The endpoint is lost when the APIServer is restored. #124547
Description
What happened?
It happens when the apiserver goes down and after a few minutes when the apiserver comes back up, some endpoints have notReadyAddresses and do not recover.It's an accidental phenomenon.
The cause is that the endpoint obtained from the Informer is not the latest. In the syncService method of endpoint_controller.go,
currentEndpoints, err := e.endpointsLister.Endpoints(service.Namespace).Get(service.Name)
Because the obtained endpoint is not the latest, the system determines that the endpoints are the same. As a result, the endpoint is not updated.
I have added the log to print the endpoint and confirmed this section.
This is what the log shows.
I0425 08:25:57.715142 11 endpoints_controller.go:423] "About to update endpoints for service" service="manager/service-mchiroer"
I0425 08:25:57.715216 11 endpoints_controller.go:516] "endpoints are equal, skipping update" service="manager/service-mchiroer"
I0425 08:25:57.715225 11 endpoints_controller.go:389] "Finished syncing service endpoints" service="manager/service-mchiroer" startTime="83.332µs"
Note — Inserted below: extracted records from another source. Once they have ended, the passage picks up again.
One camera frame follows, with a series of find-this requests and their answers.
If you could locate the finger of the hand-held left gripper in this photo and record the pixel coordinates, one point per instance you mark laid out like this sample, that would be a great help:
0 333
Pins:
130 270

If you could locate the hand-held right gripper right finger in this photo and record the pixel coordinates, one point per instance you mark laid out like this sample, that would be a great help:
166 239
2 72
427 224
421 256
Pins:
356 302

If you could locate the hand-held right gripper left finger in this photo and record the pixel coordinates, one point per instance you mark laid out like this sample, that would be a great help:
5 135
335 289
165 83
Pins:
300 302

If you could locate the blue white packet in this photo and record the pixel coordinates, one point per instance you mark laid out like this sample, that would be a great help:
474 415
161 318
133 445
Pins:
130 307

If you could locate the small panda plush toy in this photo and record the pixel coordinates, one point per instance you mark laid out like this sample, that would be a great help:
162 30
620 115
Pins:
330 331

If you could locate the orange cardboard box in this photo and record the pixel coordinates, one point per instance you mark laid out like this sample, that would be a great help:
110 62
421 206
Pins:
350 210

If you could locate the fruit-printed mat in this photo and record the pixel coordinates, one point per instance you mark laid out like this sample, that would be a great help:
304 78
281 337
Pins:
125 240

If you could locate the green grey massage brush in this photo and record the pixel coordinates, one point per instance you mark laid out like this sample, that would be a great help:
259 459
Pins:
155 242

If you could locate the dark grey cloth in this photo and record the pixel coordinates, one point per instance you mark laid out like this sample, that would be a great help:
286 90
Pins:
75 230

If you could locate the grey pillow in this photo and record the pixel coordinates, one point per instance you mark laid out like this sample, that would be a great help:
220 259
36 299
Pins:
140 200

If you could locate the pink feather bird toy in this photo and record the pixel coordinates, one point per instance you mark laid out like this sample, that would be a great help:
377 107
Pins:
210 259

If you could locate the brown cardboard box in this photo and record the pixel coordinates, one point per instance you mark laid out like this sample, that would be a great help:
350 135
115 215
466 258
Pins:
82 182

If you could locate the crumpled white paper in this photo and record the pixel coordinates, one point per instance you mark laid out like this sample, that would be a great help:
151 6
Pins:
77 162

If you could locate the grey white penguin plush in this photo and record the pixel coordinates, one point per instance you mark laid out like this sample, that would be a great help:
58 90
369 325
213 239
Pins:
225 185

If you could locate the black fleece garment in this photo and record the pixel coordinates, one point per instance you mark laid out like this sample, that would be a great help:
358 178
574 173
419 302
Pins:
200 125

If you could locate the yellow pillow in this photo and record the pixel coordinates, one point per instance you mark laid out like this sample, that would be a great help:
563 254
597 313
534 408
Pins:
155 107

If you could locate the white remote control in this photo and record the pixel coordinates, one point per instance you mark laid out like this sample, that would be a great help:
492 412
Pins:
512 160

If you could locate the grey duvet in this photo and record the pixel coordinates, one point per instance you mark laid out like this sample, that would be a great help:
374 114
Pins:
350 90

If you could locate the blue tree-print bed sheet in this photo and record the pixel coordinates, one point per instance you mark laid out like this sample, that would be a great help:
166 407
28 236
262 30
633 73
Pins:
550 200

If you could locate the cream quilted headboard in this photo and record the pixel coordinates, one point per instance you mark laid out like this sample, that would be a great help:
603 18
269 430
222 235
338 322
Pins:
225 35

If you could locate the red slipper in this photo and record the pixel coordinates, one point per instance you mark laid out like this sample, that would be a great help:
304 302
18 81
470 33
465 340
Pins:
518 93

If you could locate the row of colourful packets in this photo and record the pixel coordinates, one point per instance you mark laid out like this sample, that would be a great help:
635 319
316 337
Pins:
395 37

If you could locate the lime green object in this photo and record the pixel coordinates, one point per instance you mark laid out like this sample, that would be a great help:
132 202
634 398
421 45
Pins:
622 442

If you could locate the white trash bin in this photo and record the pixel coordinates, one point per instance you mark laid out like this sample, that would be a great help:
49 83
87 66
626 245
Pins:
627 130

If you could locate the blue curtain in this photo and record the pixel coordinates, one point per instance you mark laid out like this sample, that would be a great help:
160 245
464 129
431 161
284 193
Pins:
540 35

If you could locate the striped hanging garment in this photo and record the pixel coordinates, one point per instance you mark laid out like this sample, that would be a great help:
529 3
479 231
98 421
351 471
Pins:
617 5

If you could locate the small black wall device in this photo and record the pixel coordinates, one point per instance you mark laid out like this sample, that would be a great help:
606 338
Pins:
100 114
So I think the cache in informer is not caching the latest data, which is a bug.
What did you expect to happen?
The notReadyAddresses of the endpoint should be changed to addresses when the pod status is updated.
How can we reproduce it (as minimally and precisely as possible)?
1、Stop the apiserver service of the cluster.
2、Recover the apiserver service after a few minutes.
Repeat the preceding operations. The problem will recur.
Anything else we need to know?
No response
Kubernetes version
1.28
Cloud provider
OS version
# On Linux:
$ cat /etc/os-release
# paste output here
$ uname -a
# paste output here
# On Windows:
C:\> wmic os get Caption, Version, BuildNumber, OSArchitecture
# paste output here